TypeError:序列项 1:预期的 str 实例,未找到 NoneType

问题描述 投票:0回答:1

我创建了这个程序来自动检查文章中的单词并提供更正,但在运行它时,我在 .join 调用中不断收到上述错误。这是代码

import nltk
from nltk.corpus import wordnet
from nltk.tokenize import word_tokenize, sent_tokenize
from nltk.stem import WordNetLemmatizer

def autocorrect_essay(essay):
    # Tokenize the essay into sentences and words
    sentences = sent_tokenize(essay)
    corrected_sentences = []
    
    for sentence in sentences:
        words = word_tokenize(sentence)
        corrected_words = []
        
        for word in words:
            # Check if the word is misspelled
            if not wordnet.synsets(word):
                corrected_word = correct_word(word)
                corrected_words.append(corrected_word)
            else:
                corrected_words.append(word)
        
        # Join the corrected words to form a sentence
        corrected_sentence = ' '.join(corrected_words)
        corrected_sentences.append(corrected_sentence)
    
    # Join the corrected sentences to form the final essay
    corrected_essay = ' '.join(corrected_sentences)
    
    return corrected_essay

def correct_word(word):
    # Lemmatize the word to get its base form
    lemmatizer = WordNetLemmatizer()
    lemma = lemmatizer.lemmatize(word)

    # Find similar words based on Levenshtein distance
    similar_words = []
    
    for synset in wordnet.synsets(lemma):
        for lemma_name in synset.lemma_names():
            similar_words.append(lemma_name)
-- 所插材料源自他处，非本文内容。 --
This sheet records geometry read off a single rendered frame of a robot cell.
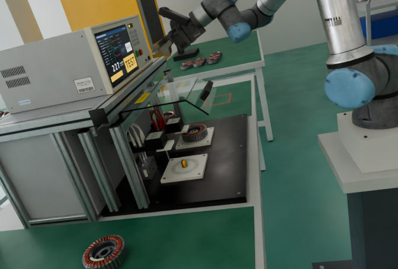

    # Find the most similar word based on Levenshtein distance
    min_distance = float('inf')
    best_word = None
    
    for similar_word in similar_words:
        distance = nltk.edit_distance(word, similar_word)
        
        if distance < min_distance:
            min_distance = distance
            best_word = similar_word
    
    return best_word

# Example usage
essay = "I havv a bigg problm with speling. Plese help me correct my essay."
corrected_essay = autocorrect_essay(essay)
print(corrected_essay)

我尝试过的一些事情是删除返回空的块的部分,但没有任何改变。

python typeerror nltk
1个回答
0
投票

你的函数

correct_word
可以返回None。当这种情况发生时,你最终会在你的列表中添加“None”,这会破坏事情的进展。

如果根本找不到任何合适的匹配项,您可以做的一件事就是返回原始单词。

这样的东西有效(我将

best_word = None
更改为
best_word = word

def correct_word(word):
    # Lemmatize the word to get its base form
    lemmatizer = WordNetLemmatizer()
    lemma = lemmatizer.lemmatize(word)

    # Find similar words based on Levenshtein distance
    similar_words = set()
    
    for synset in wordnet.synsets(lemma):
        for lemma_name in synset.lemma_names():
            similar_words.add(lemma_name)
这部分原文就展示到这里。